But there was still the issue of the bad post to solve. Even though I had come to realise that that it was nonsense, and that it had to stop, I’d got so good at doing it, and it had become such an established routine, that it had become almost involuntary.

The solution that I ultimately arrived at worked perfectly, but not for the reasons that I originally anticipated. I forced myself to leave the mail overnight, checking it in the morning on my way to work, rather than in the evening when I got back from work. I thought that this would make me worry less, because if there was any mail that I need to respond to, I could do so immediately by phone that morning, rather than worry myself to sleep about it in the evening.

The reason it actually worked, turned out to be quite different. Each evening I felt a strong compulsion to check the mail, but filled with resolve to beat the cancer, I resisted this compulsion. After two weeks, the post didn’t seem like a big deal any more. By forcing myself to leave the mail unopened overnight, I’d been sending myself a powerful signal that I was in control of the situation. That the post couldn’t be important because I wasn’t checking it. It could wait. I even stopped checking mail at weekends – leaving two days of mail to wait until I was ready to read it. And it was fine.

After a few weeks, I’d broken the worry routine altogether, and was no longer preoccupied with bad post. If only I’d addressed my worrying earlier, then maybe I’d never have contracted a stage-two lymphoma. Now that my worrying was addressed, I needed to focus on my treatment.
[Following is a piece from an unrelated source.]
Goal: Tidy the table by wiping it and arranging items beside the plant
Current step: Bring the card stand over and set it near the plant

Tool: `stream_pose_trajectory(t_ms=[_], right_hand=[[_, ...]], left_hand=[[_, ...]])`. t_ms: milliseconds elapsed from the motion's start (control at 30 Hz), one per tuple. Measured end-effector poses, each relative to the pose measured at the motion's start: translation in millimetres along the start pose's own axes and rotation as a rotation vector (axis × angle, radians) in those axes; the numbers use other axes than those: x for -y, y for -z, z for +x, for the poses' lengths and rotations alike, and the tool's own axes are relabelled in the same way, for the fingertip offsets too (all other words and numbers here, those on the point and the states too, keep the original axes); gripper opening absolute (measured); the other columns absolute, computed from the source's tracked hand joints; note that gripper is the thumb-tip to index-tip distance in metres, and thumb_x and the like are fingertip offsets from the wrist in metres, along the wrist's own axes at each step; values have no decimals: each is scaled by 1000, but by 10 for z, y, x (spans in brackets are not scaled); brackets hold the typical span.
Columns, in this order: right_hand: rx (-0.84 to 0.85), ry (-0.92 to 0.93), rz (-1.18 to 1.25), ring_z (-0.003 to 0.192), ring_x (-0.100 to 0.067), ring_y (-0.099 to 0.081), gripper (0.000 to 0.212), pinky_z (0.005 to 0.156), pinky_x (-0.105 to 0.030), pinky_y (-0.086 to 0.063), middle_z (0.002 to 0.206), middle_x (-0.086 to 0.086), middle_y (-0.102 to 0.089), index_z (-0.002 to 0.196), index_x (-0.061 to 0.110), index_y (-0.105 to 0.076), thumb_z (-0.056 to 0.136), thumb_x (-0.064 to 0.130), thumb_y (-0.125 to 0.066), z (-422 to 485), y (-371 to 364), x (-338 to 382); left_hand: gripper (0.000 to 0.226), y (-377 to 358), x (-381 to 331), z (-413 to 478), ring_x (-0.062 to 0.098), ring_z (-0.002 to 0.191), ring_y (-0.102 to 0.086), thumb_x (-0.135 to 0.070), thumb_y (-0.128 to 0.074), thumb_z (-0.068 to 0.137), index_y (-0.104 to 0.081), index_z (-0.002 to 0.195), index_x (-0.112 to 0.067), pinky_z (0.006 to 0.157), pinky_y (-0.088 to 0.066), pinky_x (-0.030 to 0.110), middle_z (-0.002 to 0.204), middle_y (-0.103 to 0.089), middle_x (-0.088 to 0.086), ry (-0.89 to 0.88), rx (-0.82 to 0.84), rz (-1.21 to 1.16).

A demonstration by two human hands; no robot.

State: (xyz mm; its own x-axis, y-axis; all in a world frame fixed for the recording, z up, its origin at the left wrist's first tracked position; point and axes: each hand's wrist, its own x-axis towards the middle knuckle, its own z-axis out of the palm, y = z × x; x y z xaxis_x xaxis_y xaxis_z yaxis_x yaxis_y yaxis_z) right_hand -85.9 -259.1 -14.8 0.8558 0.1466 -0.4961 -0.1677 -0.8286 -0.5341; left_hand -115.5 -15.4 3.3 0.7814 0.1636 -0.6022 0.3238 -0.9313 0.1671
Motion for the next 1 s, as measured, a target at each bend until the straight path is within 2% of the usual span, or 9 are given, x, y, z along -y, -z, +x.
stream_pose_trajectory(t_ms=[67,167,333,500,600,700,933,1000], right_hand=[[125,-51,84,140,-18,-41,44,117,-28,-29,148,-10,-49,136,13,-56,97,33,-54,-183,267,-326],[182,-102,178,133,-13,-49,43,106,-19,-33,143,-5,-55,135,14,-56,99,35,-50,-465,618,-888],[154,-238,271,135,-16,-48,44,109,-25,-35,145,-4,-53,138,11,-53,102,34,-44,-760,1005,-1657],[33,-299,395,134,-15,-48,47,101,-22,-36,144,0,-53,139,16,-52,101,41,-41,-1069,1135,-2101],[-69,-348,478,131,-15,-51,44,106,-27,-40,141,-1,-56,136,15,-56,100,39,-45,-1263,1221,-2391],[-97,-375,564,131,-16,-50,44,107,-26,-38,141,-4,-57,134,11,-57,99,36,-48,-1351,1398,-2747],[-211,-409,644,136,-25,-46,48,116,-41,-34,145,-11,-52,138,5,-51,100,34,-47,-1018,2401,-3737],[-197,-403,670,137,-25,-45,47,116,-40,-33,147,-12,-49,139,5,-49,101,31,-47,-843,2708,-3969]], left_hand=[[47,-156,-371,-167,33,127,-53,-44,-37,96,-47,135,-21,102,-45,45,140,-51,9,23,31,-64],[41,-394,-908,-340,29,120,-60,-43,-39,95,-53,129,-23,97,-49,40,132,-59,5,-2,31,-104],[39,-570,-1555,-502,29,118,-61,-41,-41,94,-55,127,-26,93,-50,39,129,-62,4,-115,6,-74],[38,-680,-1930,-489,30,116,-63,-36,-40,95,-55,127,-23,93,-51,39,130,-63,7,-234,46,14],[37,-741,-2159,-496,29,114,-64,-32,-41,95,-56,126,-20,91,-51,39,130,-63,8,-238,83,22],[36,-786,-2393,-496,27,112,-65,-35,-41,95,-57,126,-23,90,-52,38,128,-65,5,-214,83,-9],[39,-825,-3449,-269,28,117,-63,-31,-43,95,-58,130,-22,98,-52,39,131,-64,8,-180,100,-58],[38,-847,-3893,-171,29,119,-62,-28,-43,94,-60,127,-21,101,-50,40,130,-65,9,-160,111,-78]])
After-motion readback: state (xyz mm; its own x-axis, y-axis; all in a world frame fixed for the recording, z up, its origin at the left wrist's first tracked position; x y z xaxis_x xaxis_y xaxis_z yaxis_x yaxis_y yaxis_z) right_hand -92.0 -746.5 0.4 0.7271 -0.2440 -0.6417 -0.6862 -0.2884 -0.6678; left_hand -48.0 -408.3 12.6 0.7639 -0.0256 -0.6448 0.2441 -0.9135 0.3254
But would getting well prove to be as easy as addressing my worries?

“You can choose to be a victim, or you can choose anything else you’d like to be.”

There is a special word for ex-cancer-patients. They are called “survivors”. It’s actually quite an immodest term, implying some kind of heroic struggle against the odds. But it is also very empowering. Rather than being a “cancer victim” who “battles against a disease” it gives us an inspiring identity to live up to.
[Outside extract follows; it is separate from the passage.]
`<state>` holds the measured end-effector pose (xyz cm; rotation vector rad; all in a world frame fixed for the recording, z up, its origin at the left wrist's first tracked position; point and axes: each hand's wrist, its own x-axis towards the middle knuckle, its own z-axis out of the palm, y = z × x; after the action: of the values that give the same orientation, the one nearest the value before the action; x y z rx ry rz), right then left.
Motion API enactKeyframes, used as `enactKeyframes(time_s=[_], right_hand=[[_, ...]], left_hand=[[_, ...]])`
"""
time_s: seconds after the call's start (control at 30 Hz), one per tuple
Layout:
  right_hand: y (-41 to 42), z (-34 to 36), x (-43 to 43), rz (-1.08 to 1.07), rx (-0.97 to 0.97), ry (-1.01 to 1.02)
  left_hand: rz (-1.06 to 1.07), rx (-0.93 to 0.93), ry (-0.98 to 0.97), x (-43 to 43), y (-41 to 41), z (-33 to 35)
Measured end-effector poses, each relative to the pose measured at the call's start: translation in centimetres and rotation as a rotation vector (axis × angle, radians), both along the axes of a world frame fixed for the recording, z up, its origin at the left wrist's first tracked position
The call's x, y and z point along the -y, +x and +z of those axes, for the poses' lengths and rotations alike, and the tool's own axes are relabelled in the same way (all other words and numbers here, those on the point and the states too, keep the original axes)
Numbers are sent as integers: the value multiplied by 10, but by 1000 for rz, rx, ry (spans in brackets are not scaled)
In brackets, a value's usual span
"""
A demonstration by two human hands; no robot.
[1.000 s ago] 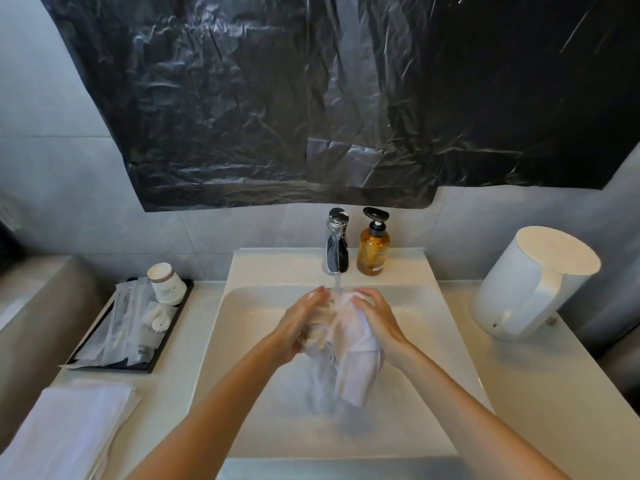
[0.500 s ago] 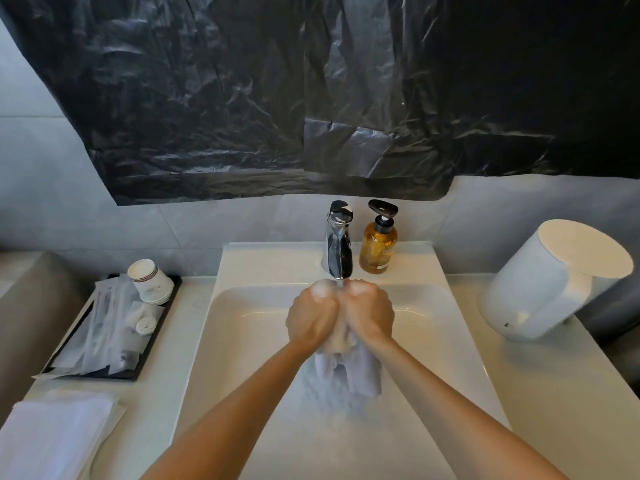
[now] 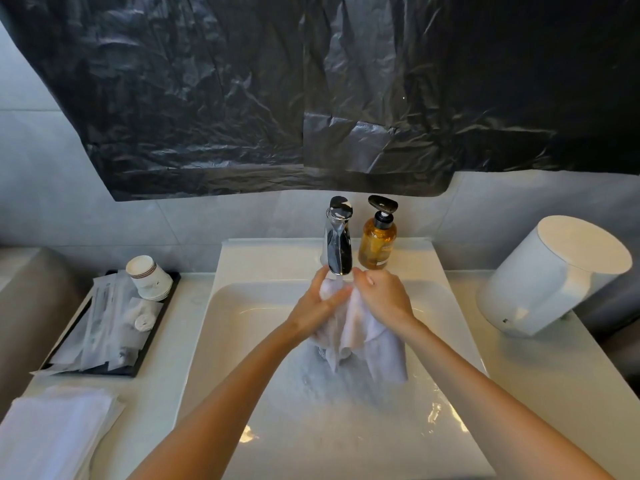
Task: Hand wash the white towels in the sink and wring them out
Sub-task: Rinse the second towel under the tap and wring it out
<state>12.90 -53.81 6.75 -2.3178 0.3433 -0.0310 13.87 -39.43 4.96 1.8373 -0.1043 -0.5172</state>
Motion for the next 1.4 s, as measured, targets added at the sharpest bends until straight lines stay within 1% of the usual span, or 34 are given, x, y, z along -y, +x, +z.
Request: enactKeyframes(time_s=[0.07, 0.13, 0.2, 0.3, 0.33, 0.4, 0.5, 0.57, 0.63, 0.67, 0.7, 0.73, 0.8, 0.9, 1.03, 1.07, 1.13, 1.2, 1.23, 1.27, 1.33, 1.37, 1.4], right_hand=[[-4, 1, 2, -30, -2, 93], [-8, 3, 2, -36, -9, 108], [-12, 3, -1, -50, -7, 48], [-16, 1, -4, -42, 25, -67], [-16, -1, -5, -33, 44, -97], [-17, -3, -8, -22, 93, -144], [-15, -4, -10, 11, 174, -252], [-15, -6, -10, 90, 252, -372], [-16, -7, -9, 192, 343, -467], [-15, -8, -7, 216, 369, -491], [-14, -9, -5, 206, 379, -481], [-10, -9, -3, 171, 357, -426], [-4, -10, 3, 60, 294, -231], [-2, -6, 9, -108, 253, 57], [-4, -4, 16, -352, 175, 404], [-3, -5, 16, -393, 136, 494], [-5, -6, 10, -406, 40, 625], [-12, -10, 1, -359, -43, 645], [-16, -11, -4, -325, -40, 596], [-21, -14, -6, -293, -14, 515], [-29, -17, -9, -252, 53, 337], [-31, -21, -7, -246, 64, 285], [-31, -23, -6, -239, 41, 285]], left_hand=[[37, 62, -85, 7, -5, -4], [107, 70, -50, 16, -9, -6], [136, 43, 5, 23, -9, -8], [124, 62, -12, 27, -8, -10], [161, 54, 6, 27, -6, -11], [223, 60, 116, 27, -4, -10], [216, 176, 326, 26, -1, -4], [173, 224, 404, 22, 1, 1], [120, 225, 463, 20, 6, -5], [107, 198, 463, 19, 8, -8], [109, 156, 414, 19, 11, -10], [126, 92, 312, 19, 13, -11], [194, -43, 70, 19, 13, -9], [255, -155, -180, 8, 8, -3], [220, -338, -294, -9, -8, -22], [215, -393, -346, -8, -13, -25], [175, -477, -512, 1, -21, -28], [222, -536, -586, 13, -24, -22], [289, -550, -600, 18, -22, -22], [348, -547, -562, 22, -21, -21], [487, -475, -413, 27, -21, -16], [549, -399, -372, 28, -21, -17], [588, -321, -343, 28, -20, -19]])
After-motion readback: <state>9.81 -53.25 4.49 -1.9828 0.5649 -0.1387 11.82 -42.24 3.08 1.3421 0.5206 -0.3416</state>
I’ve learned a lot about the importance of identity as a result of my cancer experience. Before all this began, I certainly wouldn’t have thought of myself as a survivor. I thought I was weak. And by weak, I mean that I thought I was both physically weak and a coward.
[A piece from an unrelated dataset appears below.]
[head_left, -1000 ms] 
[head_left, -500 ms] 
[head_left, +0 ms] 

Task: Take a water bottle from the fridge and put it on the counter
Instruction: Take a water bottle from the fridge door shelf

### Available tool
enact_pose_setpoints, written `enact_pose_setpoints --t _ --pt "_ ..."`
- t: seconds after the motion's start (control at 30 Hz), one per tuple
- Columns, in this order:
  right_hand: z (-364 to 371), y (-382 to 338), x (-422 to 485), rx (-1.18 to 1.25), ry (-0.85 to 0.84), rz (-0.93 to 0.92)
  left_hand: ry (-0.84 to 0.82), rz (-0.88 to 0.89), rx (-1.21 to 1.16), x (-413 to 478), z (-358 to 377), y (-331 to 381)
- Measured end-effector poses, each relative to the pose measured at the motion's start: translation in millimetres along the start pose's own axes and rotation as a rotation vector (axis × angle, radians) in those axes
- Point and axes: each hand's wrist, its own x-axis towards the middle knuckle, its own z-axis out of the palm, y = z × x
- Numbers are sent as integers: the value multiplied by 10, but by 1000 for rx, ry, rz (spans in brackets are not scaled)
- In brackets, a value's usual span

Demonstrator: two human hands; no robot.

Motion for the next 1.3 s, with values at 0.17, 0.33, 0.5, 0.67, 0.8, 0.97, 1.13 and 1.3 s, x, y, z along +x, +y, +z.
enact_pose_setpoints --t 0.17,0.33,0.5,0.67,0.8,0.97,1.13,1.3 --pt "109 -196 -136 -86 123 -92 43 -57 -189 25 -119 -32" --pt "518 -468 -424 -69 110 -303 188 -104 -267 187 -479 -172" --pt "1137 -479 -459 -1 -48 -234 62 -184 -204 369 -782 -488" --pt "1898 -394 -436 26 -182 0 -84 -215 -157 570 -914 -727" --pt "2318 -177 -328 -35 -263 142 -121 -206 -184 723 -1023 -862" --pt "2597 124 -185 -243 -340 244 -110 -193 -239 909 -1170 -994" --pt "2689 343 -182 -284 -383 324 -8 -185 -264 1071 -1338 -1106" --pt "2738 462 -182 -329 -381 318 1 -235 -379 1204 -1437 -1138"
They say that denial is one of the stages you go through after diagnosis. Like the five stages of grief. I couldn’t quite believe it was happening to me. But it was more than that. It was a question of identity. I remember feeling that “this is not who I am”. Cancer patients are brave, and stoic and inspiring and strong. That is not me. I am not any of those things.

I’m a coward. A moaner. I have no tolerance for pain. I’m even scared of needles. I’m weak, both mentally and physically. That’s honestly how I thought about myself. But I also had two other qualities, at the bottom of my psychic barrel, which would prove to be invaluable and transformative.

Stubborn and vain.

I was stubborn and vain.

My stubbornness meant that even though I didn’t think I had the resources to beat the disease, I refused to give up without a fight. And the vanity? Well as soon as you tell people you’ve got cancer, they start telling you how brave you are, (how little they knew). But the vain side of me rather liked this new identity, and came to prefer how people saw me, to how I saw myself. This gave me not only a desire for change, but a map of how to change. I wanted to become the person that people already thought that I was.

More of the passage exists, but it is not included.